“Short-Chain Alkylglycerols' Acute Impact on the Blood-Brain Barrier Characteristics of Cultured Brain Endothelial Cells”

Patients with brain tumors cannot receive effective treatment because of the blood-brain barrier's (BBB) restriction on medicine penetration into the brain. Short-chain alkylglycerols (AGs) injected intraarterially open the blood-brain barrier (BBB) and enhance molecular transport to the mouse brain parenchyma in vivo. It is yet unknown what mechanism AG uses to modify BBB permeability. Here, we have examined how cultured brain microvascular endothelial cells' barrier characteristics are affected by AGs. Using an in vitro BBB model made up of primary cultures of rat brain endothelial cells co-cultured with rat cerebral glial cells, the effects of two AGs, 1-O-pentylglycerol and 2-O-hexyldiglycerol, were investigated.

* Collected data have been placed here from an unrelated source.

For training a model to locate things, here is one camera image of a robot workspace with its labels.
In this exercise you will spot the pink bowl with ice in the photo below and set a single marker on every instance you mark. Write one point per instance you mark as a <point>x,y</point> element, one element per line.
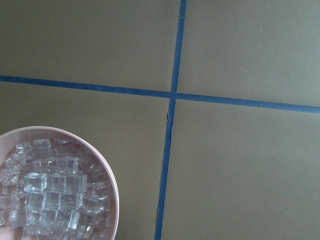
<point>55,186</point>

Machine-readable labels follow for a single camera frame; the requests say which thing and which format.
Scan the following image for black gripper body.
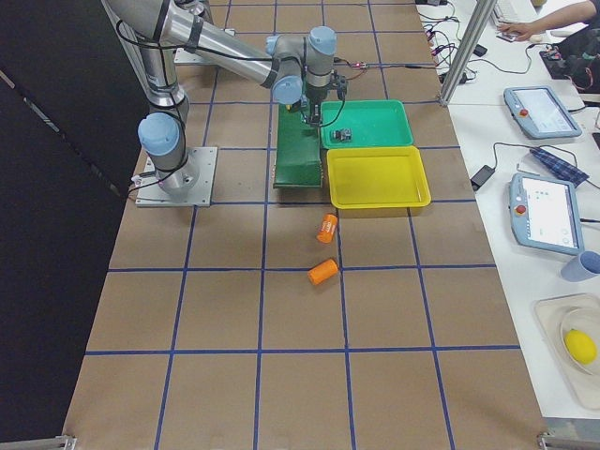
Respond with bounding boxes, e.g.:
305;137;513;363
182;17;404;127
300;69;348;125

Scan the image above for green push button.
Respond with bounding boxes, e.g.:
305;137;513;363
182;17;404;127
330;128;353;143

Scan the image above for orange cylinder with white text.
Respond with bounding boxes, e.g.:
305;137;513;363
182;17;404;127
316;214;338;244

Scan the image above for plain orange cylinder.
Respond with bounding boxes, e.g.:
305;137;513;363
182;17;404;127
307;259;338;286

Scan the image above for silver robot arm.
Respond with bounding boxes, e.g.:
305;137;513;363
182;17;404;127
104;1;347;189

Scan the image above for person's forearm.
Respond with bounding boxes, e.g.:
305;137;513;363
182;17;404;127
529;1;599;35

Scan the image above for person's hand at desk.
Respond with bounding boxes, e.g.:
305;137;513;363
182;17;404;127
497;22;536;42

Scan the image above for green plastic tray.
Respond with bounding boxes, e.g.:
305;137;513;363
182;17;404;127
321;99;413;149

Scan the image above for green conveyor belt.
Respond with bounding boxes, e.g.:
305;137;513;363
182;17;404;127
273;105;323;188

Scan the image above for yellow plastic tray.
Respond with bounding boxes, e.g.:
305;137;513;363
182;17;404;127
327;145;431;210

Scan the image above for black power adapter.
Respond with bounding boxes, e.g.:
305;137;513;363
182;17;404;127
470;165;495;192

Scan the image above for teach pendant far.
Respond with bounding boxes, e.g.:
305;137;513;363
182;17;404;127
502;86;582;140

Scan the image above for teach pendant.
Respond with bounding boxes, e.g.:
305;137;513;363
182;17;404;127
502;86;582;140
508;172;585;256

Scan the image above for teach pendant near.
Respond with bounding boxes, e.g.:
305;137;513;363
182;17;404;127
508;172;585;256

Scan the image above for blue plaid cloth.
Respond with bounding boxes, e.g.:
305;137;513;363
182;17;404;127
530;147;589;188

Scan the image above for blue cup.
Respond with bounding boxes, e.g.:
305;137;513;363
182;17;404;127
561;251;600;282

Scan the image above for beige tray with bowl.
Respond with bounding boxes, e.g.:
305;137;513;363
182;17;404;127
534;293;599;411

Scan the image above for yellow lemon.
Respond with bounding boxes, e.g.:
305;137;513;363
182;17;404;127
563;329;597;365

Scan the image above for red black power cable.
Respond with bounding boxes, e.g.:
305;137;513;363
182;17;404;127
333;55;442;82

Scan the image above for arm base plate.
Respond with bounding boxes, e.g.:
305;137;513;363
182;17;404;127
169;26;235;67
131;147;218;208

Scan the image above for aluminium frame post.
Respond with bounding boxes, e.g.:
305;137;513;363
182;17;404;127
440;0;496;106

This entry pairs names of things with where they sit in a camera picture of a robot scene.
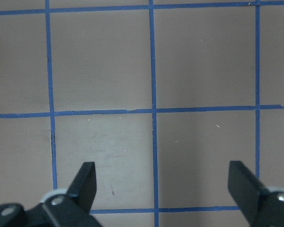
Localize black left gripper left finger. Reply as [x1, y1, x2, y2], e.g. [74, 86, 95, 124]
[0, 162, 101, 227]

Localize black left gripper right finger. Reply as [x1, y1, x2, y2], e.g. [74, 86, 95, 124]
[228, 161, 284, 227]

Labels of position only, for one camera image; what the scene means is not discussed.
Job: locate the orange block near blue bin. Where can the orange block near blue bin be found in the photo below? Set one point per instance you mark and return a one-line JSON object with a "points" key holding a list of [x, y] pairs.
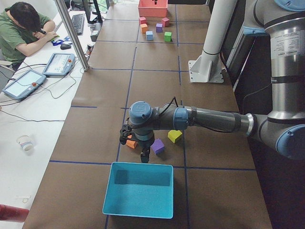
{"points": [[131, 144]]}

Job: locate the purple block near red bin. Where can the purple block near red bin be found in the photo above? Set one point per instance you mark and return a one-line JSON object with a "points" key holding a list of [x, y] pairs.
{"points": [[159, 27]]}

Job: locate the black computer mouse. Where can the black computer mouse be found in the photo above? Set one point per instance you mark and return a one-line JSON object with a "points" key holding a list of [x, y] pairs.
{"points": [[65, 46]]}

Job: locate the teach pendant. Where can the teach pendant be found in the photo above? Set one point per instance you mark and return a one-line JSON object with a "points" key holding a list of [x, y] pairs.
{"points": [[59, 65], [26, 84]]}

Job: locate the blue plastic bin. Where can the blue plastic bin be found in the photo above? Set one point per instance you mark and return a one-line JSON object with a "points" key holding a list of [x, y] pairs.
{"points": [[140, 190]]}

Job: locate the red cylinder object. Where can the red cylinder object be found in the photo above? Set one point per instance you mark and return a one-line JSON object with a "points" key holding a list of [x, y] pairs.
{"points": [[13, 214]]}

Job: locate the black monitor stand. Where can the black monitor stand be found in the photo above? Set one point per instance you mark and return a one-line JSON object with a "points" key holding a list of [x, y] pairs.
{"points": [[92, 11]]}

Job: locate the dark red foam block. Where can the dark red foam block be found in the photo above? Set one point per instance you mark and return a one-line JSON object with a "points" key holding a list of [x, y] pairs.
{"points": [[165, 22], [142, 20]]}

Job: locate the black keyboard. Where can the black keyboard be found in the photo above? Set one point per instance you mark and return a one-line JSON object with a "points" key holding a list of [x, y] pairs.
{"points": [[78, 23]]}

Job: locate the light blue foam block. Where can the light blue foam block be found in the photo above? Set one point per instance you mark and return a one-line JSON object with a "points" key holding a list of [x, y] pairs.
{"points": [[149, 36]]}

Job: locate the aluminium frame post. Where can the aluminium frame post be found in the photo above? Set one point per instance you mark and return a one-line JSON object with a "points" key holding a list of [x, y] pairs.
{"points": [[62, 9]]}

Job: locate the yellow foam block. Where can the yellow foam block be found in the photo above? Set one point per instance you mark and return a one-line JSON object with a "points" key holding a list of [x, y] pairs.
{"points": [[174, 135]]}

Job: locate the red plastic bin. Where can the red plastic bin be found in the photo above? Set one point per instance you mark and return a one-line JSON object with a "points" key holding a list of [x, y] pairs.
{"points": [[153, 8]]}

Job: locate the teach pendant far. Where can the teach pendant far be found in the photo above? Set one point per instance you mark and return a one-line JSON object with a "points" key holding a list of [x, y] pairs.
{"points": [[59, 65]]}

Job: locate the green foam block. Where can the green foam block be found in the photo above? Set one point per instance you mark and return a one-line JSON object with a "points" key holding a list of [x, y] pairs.
{"points": [[167, 36]]}

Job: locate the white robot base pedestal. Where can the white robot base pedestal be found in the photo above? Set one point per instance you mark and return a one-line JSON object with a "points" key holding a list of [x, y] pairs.
{"points": [[207, 67]]}

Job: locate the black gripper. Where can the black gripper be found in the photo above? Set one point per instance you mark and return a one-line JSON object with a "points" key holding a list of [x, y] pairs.
{"points": [[144, 144]]}

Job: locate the orange block near red bin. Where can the orange block near red bin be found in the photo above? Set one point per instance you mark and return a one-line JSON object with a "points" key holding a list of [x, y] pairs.
{"points": [[144, 28]]}

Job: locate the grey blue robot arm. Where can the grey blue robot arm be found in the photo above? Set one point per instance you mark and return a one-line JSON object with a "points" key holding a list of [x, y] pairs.
{"points": [[283, 129]]}

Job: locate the paper cup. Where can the paper cup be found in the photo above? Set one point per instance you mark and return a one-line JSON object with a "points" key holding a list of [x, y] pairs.
{"points": [[25, 143]]}

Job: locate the person in green shirt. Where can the person in green shirt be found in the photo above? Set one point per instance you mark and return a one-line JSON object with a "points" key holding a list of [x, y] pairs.
{"points": [[23, 31]]}

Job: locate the teach pendant near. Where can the teach pendant near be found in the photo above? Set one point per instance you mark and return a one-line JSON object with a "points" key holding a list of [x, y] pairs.
{"points": [[26, 84]]}

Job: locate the purple block near blue bin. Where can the purple block near blue bin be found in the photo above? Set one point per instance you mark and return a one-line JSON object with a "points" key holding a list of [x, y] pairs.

Claudin-claudin trans-interactions, immunostaining for junctional proteins, freeze-fracture electron microscopy, and functional assays were used to assess the integrity of the paracellular, tight junction-based permeation route AG therapy for five minutes altered BBB permeability for fluorescein and reversibly decreased trans endothelial electrical resistance, along with alterations in cell shape and β-catenin and claudin-5 immunostaining. Neither the trans-interaction of claudin-5 nor the inter-endothelial tight junction strand complexity changed in tandem with these transient modifications .The short-lived, reversible increase in brain endothelial paracellular permeability caused by AG did not impact the intricacy of tight junction strands. The involvement of the cytoskeleton in the action of AGs is indicated by changes in cell shape and redistribution of junctional proteins. These findings corroborate findings from rodent in vivo research that described AGs as adjuvants that temporarily breach the blood-brain barrier.